Lalu ia mendapat akal, “oh iya, ini kan musim hujan. Aku punya payung di rumah. Walaupun jelek, tetapi masih bisa dipakai. Aku pakai aja buat ojek payung,” gumamnya dalam hati. Lalu sambil tersenyum ia pun berlari pulang. Sampai di rumah, Ira langsung menemui Ibunya. “Assalamualaikum, Ira pulang, Bu.” “Waalaikumsalam, Ira kok lama sekali, dari mana Nak. Bukankah pulang sekolahnya sudah dari tadi?” tanya Ibunya. “Ira tadi berteduh dulu Bu. O ya, tadi saat berteduh, Ira melihat mukena. Bagus deh Bu. Kelihatan sederhana, tetapi harganya mahal Bu, seratus ribu,” cerita Ira. ”Sudahlah Ira, tak usah kita pikirkan tentang mukena lagi. Sekarang Ira ganti baju lalu sholat dzuhur kemudian makan!” ujar Ibunya. Ira mengangguk kemudian ia pergi meninggalkan Ibunya.

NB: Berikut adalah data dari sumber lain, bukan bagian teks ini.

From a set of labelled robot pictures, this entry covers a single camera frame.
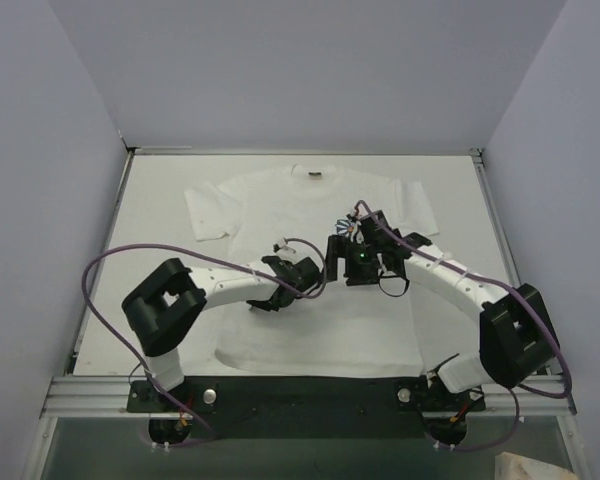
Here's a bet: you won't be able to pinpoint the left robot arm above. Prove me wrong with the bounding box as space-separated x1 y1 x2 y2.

Lebaran tinggal dua hari. Ira akhirnya memutuskan untuk memecah celengan, dan menghitung uang tabungannya. Alhamdulillah, ternyata jumlahnya sudah cukup untuk membeli mukena Ibunya. Dengan riang gembira ia pergi ke toko itu. Lama ia mengamati mukena-mukena yang dipajang dalam etalase. Tetapi harganya terlampau mahal. Ira hanya mau mukena putih sederhana. Mukena dengan harga sesuai dengan uang yang dibawanya. Ira menengok ke sana ke mari. Semua pelayan toko sedang sibuk semua. Ia membalikan badannya hendak keluar toko.

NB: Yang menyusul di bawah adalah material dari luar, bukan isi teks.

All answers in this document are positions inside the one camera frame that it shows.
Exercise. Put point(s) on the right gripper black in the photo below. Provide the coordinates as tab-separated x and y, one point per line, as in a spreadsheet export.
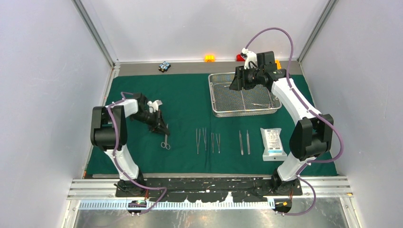
238	83

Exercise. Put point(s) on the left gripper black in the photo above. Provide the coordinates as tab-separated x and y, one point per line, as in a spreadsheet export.
158	124

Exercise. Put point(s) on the steel scissors blade pair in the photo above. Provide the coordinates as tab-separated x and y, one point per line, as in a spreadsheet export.
165	143

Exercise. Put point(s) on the metal mesh tray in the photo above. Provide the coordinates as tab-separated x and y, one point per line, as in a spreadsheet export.
230	103

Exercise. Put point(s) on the long steel forceps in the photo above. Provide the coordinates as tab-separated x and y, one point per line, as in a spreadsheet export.
198	136

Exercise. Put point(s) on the green surgical cloth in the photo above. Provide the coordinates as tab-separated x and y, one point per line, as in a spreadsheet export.
187	107

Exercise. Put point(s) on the steel spatula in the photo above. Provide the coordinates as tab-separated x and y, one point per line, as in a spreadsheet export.
204	130

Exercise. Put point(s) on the steel scalpel handle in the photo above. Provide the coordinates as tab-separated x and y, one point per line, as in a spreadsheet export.
248	142
241	143

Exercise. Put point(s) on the thin steel tweezers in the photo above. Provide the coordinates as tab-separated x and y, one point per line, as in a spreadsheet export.
218	140

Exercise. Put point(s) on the white paper packet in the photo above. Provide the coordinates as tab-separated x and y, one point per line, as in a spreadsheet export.
273	148

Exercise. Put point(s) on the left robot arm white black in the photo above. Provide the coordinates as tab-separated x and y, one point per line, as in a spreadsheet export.
109	133

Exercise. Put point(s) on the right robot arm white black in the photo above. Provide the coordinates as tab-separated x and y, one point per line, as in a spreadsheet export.
313	132

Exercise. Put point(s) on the surgical scissors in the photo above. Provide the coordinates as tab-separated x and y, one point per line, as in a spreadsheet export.
264	105

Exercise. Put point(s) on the red toy brick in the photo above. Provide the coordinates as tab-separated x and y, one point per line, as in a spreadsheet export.
240	58

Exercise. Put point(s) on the orange toy brick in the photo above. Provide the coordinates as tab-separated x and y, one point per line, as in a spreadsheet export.
209	58

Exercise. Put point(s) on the yellow toy block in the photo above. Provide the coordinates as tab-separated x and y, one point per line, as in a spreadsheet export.
278	64

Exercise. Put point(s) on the small blue black toy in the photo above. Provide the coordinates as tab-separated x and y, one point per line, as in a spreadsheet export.
164	66

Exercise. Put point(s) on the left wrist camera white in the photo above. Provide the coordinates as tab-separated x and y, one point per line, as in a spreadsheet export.
154	106

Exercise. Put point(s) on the aluminium frame rail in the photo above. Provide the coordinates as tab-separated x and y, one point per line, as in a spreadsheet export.
95	189

Tetapi tiba-tiba, “Dik...!” sebuah suara memanggilnya. “Kata teman Kakak, beberapa hari yang lalu Adik cari Kakak ya? Ada apa?” tanya pelayan toko itu. Ira menghela napas panjang. “Percuma saja Kak, mukenanya sudah laku,” jawab Ira. “Oh, itu masalahnya,” seru pelayan toko itu. Pelayan lalu meninggalkan Ira yang termangu. Tak lama kemudian pelayan toko itu memanggil Ira. “Dik, sini, ini mukena yang dulu kamu minta simpan, kan?” seru pelayan toko itu. Ira pun tersenyum gembira, dan dengan riang ia menghampiri. “Terima kasih ya Kak. Kakak baik sekali. Ini uangnya, Kak. Ibu saya pasti senang sekali,” kata Ira.

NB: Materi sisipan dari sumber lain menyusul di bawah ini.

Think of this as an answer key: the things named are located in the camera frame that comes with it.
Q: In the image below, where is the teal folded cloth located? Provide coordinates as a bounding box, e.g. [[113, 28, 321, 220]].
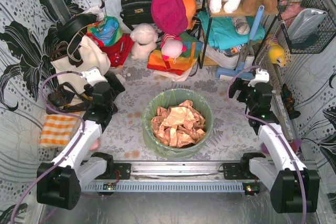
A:
[[197, 11, 266, 50]]

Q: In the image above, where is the red cloth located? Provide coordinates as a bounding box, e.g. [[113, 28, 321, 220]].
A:
[[93, 34, 134, 68]]

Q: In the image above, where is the orange white checked towel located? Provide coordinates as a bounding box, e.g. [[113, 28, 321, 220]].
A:
[[39, 114, 81, 148]]

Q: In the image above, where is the black wire basket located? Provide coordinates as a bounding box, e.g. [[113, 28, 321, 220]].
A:
[[277, 0, 335, 54]]

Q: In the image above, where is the blue floor sweeper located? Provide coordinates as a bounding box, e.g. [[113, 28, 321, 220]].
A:
[[215, 5, 265, 81]]

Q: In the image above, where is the orange plush toy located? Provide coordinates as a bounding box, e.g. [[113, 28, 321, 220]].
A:
[[182, 0, 196, 30]]

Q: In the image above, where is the black round hat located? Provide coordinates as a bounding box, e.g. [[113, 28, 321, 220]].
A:
[[57, 13, 98, 42]]

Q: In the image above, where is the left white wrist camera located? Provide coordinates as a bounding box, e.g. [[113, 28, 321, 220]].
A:
[[81, 67, 108, 86]]

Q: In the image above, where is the white sneaker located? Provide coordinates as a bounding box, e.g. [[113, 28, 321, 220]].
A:
[[205, 47, 255, 69]]

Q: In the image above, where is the black orange toy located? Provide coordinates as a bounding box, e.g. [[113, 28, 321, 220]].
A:
[[280, 83, 301, 120]]

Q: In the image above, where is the pink foam roller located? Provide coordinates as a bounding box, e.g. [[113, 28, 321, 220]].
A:
[[89, 138, 101, 152]]

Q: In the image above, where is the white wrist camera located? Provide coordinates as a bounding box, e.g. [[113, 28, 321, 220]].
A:
[[81, 67, 108, 86], [248, 68, 270, 88]]

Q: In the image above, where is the silver foil pouch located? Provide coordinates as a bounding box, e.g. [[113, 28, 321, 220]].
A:
[[287, 8, 328, 40]]

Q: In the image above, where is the magenta cloth bag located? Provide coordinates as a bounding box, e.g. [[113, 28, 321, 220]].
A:
[[151, 0, 188, 35]]

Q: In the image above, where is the black leather handbag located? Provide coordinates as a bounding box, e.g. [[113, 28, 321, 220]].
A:
[[120, 0, 154, 31]]

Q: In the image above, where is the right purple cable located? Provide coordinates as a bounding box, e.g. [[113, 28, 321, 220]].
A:
[[226, 65, 308, 224]]

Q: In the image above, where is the purple cable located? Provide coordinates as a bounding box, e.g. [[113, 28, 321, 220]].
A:
[[226, 65, 308, 224], [10, 70, 86, 224]]

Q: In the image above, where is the colourful printed bag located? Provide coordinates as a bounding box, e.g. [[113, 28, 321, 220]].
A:
[[86, 16, 123, 47]]

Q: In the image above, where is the green trash bag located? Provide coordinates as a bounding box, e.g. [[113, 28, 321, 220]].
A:
[[142, 88, 214, 160]]

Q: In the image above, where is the grey patterned ball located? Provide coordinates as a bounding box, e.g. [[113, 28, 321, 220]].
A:
[[232, 16, 250, 35]]

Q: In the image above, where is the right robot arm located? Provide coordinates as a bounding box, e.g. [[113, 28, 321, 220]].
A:
[[227, 78, 320, 214]]

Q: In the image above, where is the cream plush lamb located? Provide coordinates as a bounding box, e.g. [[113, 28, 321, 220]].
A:
[[130, 23, 159, 60]]

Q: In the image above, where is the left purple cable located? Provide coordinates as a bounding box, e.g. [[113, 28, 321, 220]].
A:
[[10, 70, 86, 224]]

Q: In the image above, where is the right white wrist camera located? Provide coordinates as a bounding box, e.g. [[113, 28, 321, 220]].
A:
[[248, 68, 270, 88]]

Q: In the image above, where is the cream canvas tote bag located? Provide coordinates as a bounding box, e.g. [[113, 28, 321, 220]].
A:
[[51, 35, 111, 93]]

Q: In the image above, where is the pink faced plush doll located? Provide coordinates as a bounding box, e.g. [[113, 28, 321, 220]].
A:
[[161, 33, 186, 60]]

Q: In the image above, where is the crumpled brown paper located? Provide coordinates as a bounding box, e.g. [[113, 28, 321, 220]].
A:
[[151, 100, 206, 148]]

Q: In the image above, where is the yellow plush duck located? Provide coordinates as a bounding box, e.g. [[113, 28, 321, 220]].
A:
[[266, 36, 286, 67]]

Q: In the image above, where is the rainbow striped cloth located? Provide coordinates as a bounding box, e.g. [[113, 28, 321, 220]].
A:
[[147, 32, 203, 76]]

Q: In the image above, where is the brown patterned bag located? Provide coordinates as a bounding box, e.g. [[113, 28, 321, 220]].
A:
[[47, 82, 92, 113]]

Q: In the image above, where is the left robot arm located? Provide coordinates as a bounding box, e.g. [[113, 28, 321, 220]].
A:
[[36, 68, 125, 210]]

“Ya Dik, sama-sama. Hati-hati di jalan ya,” ujar pelayan toko itu sambil tersenyum. Dalam perjalanan pulang, tiba-tiba hujan turun dengan deras. Dengan kebingungan Ira mencari tempat berteduh. Akhirnya dapatlah ia tempat berteduh. Namun tanpa ia sadari ternyata di depannya terdapat genangan air. Tiba-tiba, “crat...,” air genangan itu dilewati mobil dan menyiprat ke tubuhnya, bahkan mengotori plastik bungkus mukena. Dengan cepat ia membersihkan plastik itu dari cipratan air kotor. Tetapi tanpa ia sadari, plastiknya terbuka dan mukena miliknya terjatuh ke tanah yang becek.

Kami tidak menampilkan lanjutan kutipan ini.